As with many REITs, this company gives good dividends. The current dividend yield is 4.72% and the 5 year median dividend yield is 5.69% with an historical median of 6.05%. You may not want to include these when you are building a portfolio, but they probably should be considered once you start withdrawing money from your portfolio.
I think that comparing the distributions to FFO (Funds from Operations) or AFFO (Adjusted Funds from Operations) is quite valid for REITs. In 2015 the Dividend Payout Ratio for AFFO was 80.95 and for FFO was 76.3%. The 10 year median for AFFO was at 91.31% and for FFO was at 86.74%. Generally, you expect DPRs to be between 75% and 95% for REITS.

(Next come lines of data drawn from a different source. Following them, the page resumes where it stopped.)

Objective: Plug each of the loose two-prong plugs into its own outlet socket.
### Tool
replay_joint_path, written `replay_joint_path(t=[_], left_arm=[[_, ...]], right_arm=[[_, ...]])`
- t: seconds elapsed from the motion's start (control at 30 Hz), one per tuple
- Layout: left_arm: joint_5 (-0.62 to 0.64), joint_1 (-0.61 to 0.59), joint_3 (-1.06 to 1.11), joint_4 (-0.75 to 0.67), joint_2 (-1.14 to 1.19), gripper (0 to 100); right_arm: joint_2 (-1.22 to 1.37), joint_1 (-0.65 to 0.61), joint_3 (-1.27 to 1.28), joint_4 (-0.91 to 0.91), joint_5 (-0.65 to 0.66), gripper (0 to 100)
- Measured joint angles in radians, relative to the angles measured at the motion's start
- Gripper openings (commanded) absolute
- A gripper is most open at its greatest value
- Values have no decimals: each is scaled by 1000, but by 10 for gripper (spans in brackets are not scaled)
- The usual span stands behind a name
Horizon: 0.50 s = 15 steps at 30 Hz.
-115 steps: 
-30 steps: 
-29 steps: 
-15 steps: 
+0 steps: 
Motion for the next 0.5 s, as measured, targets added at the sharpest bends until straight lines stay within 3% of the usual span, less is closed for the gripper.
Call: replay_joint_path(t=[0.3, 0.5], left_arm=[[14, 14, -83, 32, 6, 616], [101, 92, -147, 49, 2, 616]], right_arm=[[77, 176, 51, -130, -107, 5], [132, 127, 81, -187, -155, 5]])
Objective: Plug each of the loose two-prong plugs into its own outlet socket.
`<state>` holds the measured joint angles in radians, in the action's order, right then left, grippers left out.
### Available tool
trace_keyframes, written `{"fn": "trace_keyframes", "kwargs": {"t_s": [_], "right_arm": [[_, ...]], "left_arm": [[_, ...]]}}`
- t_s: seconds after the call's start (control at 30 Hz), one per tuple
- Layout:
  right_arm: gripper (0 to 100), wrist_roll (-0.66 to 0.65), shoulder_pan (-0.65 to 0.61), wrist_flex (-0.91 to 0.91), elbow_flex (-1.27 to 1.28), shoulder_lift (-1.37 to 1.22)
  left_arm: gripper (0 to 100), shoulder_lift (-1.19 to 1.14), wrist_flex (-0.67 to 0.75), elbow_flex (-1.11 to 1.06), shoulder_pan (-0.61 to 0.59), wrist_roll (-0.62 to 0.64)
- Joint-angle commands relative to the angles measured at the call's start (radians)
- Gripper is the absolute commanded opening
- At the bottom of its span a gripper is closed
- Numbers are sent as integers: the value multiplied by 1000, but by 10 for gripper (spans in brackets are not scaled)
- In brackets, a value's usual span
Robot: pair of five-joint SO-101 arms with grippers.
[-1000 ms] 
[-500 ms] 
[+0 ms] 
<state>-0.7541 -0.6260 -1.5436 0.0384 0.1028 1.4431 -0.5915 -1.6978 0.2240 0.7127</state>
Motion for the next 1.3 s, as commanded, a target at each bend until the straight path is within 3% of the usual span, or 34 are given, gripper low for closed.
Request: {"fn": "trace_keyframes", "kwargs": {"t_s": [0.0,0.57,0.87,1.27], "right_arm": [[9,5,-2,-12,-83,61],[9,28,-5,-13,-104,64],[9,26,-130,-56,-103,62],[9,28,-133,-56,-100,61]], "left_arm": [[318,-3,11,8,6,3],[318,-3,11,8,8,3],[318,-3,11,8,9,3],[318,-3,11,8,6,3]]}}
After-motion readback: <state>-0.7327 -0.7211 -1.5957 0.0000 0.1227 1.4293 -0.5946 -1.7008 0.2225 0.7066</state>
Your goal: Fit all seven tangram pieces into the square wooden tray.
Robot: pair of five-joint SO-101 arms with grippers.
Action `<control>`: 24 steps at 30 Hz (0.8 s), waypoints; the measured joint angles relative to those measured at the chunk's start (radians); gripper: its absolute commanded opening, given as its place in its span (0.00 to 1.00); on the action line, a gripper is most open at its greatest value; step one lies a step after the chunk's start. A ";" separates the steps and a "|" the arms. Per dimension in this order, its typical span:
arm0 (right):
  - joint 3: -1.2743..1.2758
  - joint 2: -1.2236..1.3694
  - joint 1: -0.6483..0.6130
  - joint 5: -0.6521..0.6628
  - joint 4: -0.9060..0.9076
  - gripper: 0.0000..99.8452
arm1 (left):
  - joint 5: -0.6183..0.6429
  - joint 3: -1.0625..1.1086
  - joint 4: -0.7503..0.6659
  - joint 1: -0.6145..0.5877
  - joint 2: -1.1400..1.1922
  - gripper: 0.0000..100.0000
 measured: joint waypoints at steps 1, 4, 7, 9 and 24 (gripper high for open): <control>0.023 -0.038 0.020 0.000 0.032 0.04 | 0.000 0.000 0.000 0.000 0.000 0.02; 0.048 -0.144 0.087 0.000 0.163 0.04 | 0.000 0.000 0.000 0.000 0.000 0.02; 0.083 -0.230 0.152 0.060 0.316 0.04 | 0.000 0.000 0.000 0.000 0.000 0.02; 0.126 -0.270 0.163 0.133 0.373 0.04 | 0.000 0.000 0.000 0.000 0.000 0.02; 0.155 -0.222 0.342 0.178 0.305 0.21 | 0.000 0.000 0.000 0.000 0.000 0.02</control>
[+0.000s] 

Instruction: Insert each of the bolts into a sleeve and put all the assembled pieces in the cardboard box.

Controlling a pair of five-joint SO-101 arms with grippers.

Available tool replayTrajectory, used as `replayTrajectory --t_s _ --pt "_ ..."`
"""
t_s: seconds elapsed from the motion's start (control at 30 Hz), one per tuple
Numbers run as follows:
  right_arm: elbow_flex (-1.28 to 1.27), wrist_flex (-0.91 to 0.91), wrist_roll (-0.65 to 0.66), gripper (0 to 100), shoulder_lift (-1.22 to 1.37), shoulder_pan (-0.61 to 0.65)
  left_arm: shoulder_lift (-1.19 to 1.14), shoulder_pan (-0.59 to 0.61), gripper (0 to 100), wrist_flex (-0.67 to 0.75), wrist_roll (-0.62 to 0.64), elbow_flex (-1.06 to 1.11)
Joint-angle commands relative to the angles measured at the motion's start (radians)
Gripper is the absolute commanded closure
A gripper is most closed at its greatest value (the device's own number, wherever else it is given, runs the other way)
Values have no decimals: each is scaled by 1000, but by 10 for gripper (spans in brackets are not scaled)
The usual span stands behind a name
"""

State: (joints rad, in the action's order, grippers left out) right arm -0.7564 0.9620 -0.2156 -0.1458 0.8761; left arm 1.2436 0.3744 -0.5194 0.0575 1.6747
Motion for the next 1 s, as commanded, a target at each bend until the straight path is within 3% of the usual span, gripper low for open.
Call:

They have increased their outstanding share a lot over the years. Trust Units have grown by 6.2% and 8.3% per year over the past 5 and 10 years. For me, I would be more interested in the per share values. This has affected Revenues the most. The growth in Revenue is at 6.3% and 12.8% per year over the past 5 and 10 years. However, growth in Revenue per Share is very low over the past 5 years. Growth in Revenue per Share is at 0.06% and 4.2% per year over the past 5 and 10 years.
The 5 year running averages over the past 5 years confirm this with a 5 year growth of 0.5%. Also Revenue grew at 10% in 2015, but the Revenue per Share declined by 2.6% in 2015. There was a big increase in shares in 2015 and outstanding shares grew by 12.9%. Some 68% of the units issued were for cash, with another 18.9% because of converted debentures. Some 11% was because of DRIP and this is common for this stock to issue trust units re DRIP each year.
What I really do not like is that the Liquidity Ratio is very low. Current assets less current liabilities give a ratio of 0.25. In other words current assets do not come close to covering current liabilities. For this company they do not pay all their distributions in cash as some are under DRIP. Also part of the current liabilities is the current portion of their debt.
They have this debt covered. So, if you include in this ratio cash flow less distributions paid in cash and take out the current portion of their debt you get a Ratio of 1.35. Not great, but acceptable. The problem with low Liquidity Ratios is that companies are vulnerable in bad times. Unfortunately, this is not the only REIT with low Liquidity Ratios.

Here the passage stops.